La columna de Javier: China en el futuro | COLUMNISTAS

Una noticia conocida esta semana que particularmente llamó mi atención fue la realización de una sorprendente puesta en escena del Inti Raymi nada menos que en el corazón de la ciudad de Shanghái, en la República Popular China.

Una de las ceremonias más importantes del Imperio Incaico, por primera vez, se realizó en el país de la seda. Shanghái es una ciudad futurista que, en apenas treinta años, se ha transformado en una inmensa urbe moderna dominada por rascacielos iluminados en las noches.

China vive en el futuro, y no solo porque nos lleva 13 horas de adelanto, sino por su constante progreso tecnológico y, sobre todo, por el notable avance sociocultural de su población.

Considero que existen varios factores de China que deberían imitarse. Uno de ellos es la infraestructura y el orden urbano. Muchas de sus ciudades cuentan con transporte moderno, sistemas inteligentes y una sólida cultura de respeto a las normas públicas. Asimismo, destaca el impulso a la investigación y el desarrollo científico. A ello se suma una fuerte cultura del estudio y el aprendizaje tecnológico. En este último aspecto nos llevan varios años de ventaja, pues la alta adaptación tecnológica se ha convertido en una habilidad transversal que atraviesa distintos ámbitos de la vida cotidiana.

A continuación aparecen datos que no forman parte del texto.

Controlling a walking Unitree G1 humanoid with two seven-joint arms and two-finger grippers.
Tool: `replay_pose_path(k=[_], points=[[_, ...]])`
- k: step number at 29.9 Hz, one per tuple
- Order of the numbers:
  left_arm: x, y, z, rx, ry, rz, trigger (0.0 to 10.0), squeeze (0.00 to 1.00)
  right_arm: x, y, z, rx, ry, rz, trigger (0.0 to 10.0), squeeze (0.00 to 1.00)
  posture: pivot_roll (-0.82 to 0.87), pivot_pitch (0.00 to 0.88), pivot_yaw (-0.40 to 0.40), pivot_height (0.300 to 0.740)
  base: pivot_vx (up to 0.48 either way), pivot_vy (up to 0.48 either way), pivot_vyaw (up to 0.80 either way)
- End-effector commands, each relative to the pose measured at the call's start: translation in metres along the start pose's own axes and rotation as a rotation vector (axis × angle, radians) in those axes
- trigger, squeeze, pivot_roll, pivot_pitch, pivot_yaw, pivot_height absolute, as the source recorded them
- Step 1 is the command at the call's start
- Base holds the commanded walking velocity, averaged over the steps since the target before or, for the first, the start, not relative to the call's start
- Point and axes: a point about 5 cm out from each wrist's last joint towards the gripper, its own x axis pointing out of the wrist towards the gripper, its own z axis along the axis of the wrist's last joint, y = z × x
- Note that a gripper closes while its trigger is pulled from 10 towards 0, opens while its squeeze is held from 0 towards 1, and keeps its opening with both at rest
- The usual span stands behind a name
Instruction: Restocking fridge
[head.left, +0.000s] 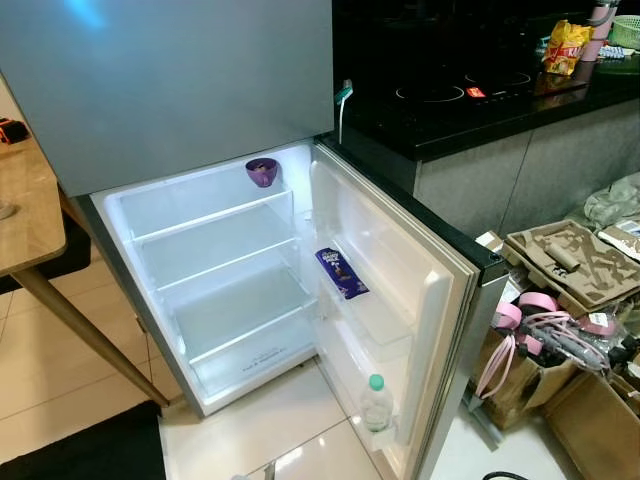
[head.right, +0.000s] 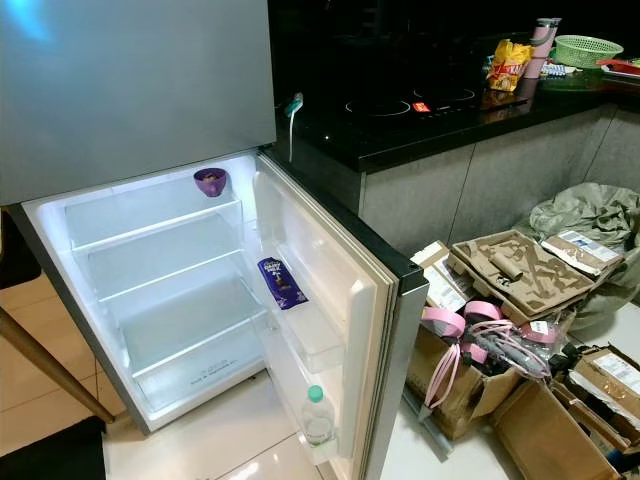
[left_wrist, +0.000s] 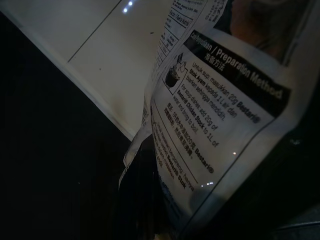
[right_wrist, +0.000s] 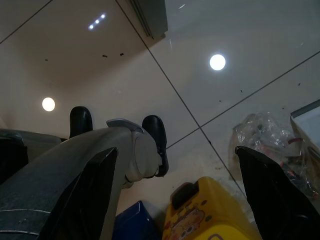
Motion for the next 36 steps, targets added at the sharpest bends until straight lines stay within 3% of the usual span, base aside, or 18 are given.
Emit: replay_pose_path(k=[1,36], points=[[-0.0008,0.0029,-0.0021,0.021,0.013,0.002,10.0,0.00,0.0002,0.0027,-0.0018,0.004,-0.003,0.002,10.0,0.00,-0.04,0.000,0.035,0.740,0.000,0.000,0.00],[-0.0013,0.0010,-0.0062,-0.008,0.020,-0.004,10.0,0.00,-0.0003,0.0017,-0.0035,0.019,-0.003,0.003,10.0,0.00,-0.03,0.000,0.031,0.740,0.000,0.000,0.00]])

Todo esto me trae a la memoria al recordado periodista viajero y profesor sanmarquino Manuel Jesús Orbegozo, quien visitó por lo menos tres veces el país asiático. En sus reportajes periodísticos revelaba el espíritu trabajador, la perseverancia incansable y el progreso constante del pueblo chino. A través de sus escritos, Orbegozo comenzaba a presagiar lo que China, a pesar de las adversidades políticas y sociales, terminaría convirtiéndose en la actualidad: una potencia tecnológica, económica y cultural.

El registro de sus recurrentes visitas al país de Xi Jinping han quedado inmortalizados principalmente en dos libros: Reportaje a China (1972) y Tian Anmen: la otra cara de la medalla (1989). En esta última obra relata sobre la masacre y revuelta de estudiantes contra el gobierno chino por la corrupción, inflación y el aumento de las desigualdades sociales. Orbegozo estuvo tres días antes en que se desencadenara la represión militar y a través de una detallada información y un revelador enfoque cuenta los pormenores del acontecimiento.

“Considero necesario ofrecer mi versión de los sucesos de Tian Anmen ocurridos en junio último, por dos razones: primero, porque desde hace dos décadas, soy testigo muy cercano del desarrollo político de China; y, segundo, porque a mi juicio, dichos sucesos fueron relatados unilateralmente por algunos medios de comunicación occidental”, escribe Orbegozo.

China, al igual que el Perú, posee una historia milenaria, por lo que todavía hay mucho que aprender, reflexionar y contar sobre ambos pueblos. Nos vemos.